Task
Beginning with the line where "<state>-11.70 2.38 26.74" appears, please restate each line of the records below word for word until the last one, inclusive, and nothing else.

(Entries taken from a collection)
Start of Block
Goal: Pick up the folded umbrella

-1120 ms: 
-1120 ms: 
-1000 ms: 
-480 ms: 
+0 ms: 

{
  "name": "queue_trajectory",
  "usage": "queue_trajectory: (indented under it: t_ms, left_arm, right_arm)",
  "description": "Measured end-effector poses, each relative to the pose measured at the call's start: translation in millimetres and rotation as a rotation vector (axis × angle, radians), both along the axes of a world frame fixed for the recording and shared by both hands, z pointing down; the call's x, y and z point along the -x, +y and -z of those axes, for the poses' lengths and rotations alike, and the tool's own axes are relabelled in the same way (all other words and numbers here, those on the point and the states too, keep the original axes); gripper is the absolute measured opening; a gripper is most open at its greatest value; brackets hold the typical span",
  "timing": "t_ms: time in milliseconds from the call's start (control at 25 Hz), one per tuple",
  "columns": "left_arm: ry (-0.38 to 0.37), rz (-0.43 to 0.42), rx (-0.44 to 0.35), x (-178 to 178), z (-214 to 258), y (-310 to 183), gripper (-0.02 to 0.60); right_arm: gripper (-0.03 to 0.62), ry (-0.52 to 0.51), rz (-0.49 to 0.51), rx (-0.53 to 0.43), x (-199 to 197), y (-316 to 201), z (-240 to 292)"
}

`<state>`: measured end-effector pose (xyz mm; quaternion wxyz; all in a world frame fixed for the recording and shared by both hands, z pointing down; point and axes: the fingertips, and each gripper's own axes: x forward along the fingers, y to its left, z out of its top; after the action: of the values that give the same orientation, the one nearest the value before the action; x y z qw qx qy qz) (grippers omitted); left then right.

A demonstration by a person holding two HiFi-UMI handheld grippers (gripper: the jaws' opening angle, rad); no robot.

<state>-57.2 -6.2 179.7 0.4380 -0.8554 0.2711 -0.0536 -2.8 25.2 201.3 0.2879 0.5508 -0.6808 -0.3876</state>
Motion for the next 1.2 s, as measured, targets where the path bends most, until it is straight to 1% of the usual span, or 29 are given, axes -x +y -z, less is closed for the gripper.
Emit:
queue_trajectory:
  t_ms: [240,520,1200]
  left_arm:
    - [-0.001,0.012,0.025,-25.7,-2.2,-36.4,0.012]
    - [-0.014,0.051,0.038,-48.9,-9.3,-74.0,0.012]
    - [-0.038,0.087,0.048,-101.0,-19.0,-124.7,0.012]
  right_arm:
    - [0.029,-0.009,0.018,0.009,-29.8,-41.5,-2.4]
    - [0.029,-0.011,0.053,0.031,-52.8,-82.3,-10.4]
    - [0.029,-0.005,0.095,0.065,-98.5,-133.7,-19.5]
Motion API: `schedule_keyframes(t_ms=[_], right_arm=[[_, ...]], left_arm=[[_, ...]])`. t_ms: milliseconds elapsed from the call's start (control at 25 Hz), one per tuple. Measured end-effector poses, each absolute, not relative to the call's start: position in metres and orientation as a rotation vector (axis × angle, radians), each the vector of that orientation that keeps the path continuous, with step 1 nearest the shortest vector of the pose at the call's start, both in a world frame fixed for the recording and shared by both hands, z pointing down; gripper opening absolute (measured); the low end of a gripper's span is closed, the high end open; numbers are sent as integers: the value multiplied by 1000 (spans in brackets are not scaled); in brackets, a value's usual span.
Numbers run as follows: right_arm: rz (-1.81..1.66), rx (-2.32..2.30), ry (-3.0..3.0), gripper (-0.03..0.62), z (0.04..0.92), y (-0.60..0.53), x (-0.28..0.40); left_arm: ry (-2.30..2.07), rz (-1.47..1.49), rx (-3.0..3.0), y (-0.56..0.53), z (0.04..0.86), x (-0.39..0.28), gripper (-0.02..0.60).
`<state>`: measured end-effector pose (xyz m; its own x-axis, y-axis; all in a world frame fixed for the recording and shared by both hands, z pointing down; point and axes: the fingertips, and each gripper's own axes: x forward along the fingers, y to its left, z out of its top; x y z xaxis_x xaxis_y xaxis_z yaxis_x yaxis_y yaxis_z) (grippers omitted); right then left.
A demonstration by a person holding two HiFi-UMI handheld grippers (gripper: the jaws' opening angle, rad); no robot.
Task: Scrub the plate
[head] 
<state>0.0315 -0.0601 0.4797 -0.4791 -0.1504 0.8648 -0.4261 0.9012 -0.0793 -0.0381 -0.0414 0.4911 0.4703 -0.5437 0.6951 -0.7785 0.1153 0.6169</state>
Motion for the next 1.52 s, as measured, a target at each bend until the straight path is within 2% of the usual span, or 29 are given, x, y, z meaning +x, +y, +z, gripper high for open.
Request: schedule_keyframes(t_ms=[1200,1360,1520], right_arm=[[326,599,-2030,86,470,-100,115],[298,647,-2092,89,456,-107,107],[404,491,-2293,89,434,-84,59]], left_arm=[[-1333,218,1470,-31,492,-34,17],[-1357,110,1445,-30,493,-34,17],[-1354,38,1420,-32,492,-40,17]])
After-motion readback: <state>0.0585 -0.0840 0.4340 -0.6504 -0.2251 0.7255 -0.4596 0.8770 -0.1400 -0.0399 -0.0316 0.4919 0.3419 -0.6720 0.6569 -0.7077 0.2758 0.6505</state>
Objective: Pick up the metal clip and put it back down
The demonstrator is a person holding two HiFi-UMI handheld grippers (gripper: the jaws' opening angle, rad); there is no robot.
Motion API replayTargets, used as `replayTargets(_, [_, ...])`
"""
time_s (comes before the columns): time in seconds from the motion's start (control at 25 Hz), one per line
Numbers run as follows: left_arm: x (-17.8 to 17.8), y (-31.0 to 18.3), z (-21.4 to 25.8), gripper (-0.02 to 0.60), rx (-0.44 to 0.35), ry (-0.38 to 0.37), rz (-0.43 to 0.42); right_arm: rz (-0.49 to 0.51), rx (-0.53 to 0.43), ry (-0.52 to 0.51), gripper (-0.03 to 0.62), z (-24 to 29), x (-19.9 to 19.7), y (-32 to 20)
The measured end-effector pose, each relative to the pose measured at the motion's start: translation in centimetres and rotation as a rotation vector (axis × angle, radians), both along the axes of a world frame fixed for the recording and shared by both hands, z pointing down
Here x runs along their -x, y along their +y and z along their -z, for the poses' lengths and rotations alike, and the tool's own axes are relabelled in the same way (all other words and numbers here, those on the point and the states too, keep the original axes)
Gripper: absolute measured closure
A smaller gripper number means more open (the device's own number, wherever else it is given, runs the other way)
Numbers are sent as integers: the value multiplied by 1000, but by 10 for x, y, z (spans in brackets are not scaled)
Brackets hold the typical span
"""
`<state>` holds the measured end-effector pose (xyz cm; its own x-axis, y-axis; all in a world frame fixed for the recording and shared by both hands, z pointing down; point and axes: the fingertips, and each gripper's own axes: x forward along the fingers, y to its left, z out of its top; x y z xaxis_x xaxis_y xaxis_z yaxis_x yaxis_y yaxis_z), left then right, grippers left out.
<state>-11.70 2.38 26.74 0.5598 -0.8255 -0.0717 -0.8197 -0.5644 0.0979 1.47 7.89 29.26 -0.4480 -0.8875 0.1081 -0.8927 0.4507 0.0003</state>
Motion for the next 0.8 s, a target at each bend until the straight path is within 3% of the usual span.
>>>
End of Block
Solution to this task
<state>-11.70 2.38 26.74 0.5598 -0.8255 -0.0717 -0.8197 -0.5644 0.0979 1.47 7.89 29.26 -0.4480 -0.8875 0.1081 -0.8927 0.4507 0.0003</state>
Motion for the next 0.8 s, a target at each bend until the straight path is within 3% of the usual span.
>>>

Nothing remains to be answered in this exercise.